At some point, I would like to rewrite some his work to be more accessible. If someone clever beats me to it though, I’ll be happy.

What reminded me of this was reading Tolkien’s biography.

Concerning his teaching duties at Oxford:

Throughout the nineteen-thirties he continued to give at least twice the statutory number of lectures and classes each year, considerably more than most of his colleagues undertook. [136 hours versus the required 36 hours]

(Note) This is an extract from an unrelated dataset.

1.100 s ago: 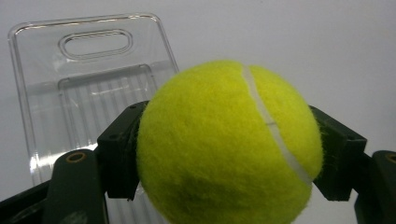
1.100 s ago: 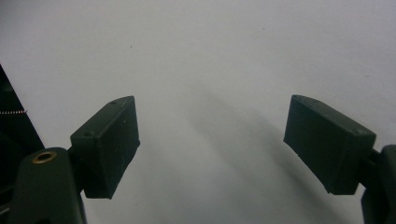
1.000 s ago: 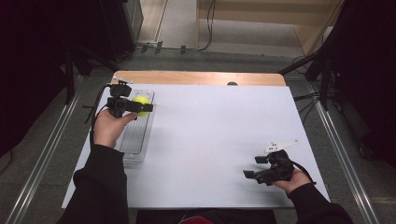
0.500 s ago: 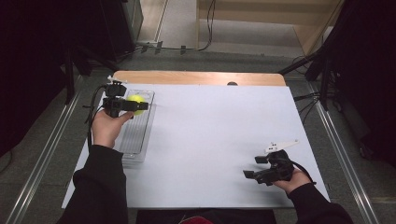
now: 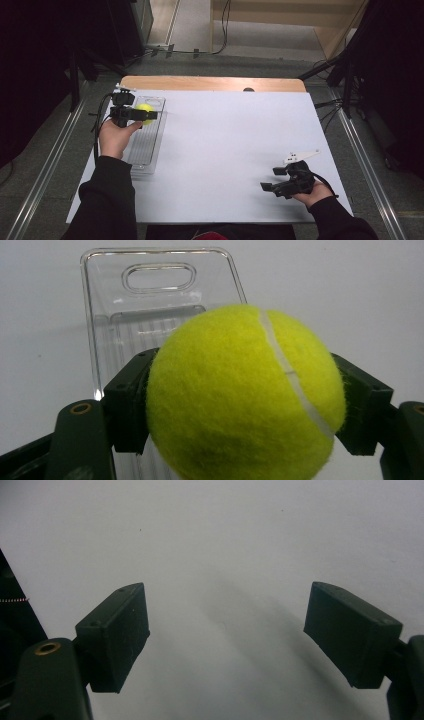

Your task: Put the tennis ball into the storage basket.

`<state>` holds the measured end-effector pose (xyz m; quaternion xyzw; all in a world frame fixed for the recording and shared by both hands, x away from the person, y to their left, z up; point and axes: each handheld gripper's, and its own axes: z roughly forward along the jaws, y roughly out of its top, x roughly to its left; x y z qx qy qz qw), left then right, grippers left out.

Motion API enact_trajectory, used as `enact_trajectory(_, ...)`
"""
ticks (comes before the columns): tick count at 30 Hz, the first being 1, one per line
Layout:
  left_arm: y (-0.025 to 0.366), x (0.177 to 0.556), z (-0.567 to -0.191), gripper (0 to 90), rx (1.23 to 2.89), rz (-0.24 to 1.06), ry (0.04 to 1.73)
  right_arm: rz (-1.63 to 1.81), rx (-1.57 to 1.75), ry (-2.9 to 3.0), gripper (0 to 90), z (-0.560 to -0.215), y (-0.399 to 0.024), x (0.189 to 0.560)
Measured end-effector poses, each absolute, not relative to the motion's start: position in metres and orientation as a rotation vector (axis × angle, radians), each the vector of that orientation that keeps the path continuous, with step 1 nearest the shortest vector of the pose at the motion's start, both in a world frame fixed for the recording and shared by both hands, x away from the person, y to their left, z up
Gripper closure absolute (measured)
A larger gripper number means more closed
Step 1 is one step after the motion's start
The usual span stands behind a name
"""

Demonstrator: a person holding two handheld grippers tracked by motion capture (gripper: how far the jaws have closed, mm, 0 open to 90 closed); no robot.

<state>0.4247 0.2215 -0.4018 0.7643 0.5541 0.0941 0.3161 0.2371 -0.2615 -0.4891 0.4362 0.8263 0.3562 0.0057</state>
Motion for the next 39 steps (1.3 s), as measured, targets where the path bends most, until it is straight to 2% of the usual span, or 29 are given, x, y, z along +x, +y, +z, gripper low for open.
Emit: enact_trajectory(39, 0.223, 0.43, -0.425, 25.0, 2.045, 0.225, 1.523, 1.112, 1.367, 2.588, 16.0, -0.489, -0.261, 0.237)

So lectures, and the preparation for them, took up a very large proportion of his time. In fact this heavy teaching load was sometimes more than he could manage efficiently, and occasionally he would abandon a course of lectures because of insufficient time to prepare it. Oxford seized gleefully on this sin and bestowed upon him the reputation of not preparing his lectures properly, whereas the truth was that he prepared them too thoroughly. His deep commitment to the subject prevented him from tackling it in anything less than an exhaustive manner, with the result that he often sidetracked himself into the consideration of subsidiary details, and never managed to finish the treatment of the main topic.

-Humphrey Carpenter, J.R.R. Tolkien: A Biography, p.140

This is a necessary shortcoming of many brilliant scholars I think. They cannot think outside of an exhaustive foray into their discipline. It is often for other scholars to come after them and pick up the pieces and repackage them in such a way that they can be effectively disseminated to the next generation. As far as I know, someone has yet to do this with Girard. Perhaps because he’s still alive (86 years old and still kickin’).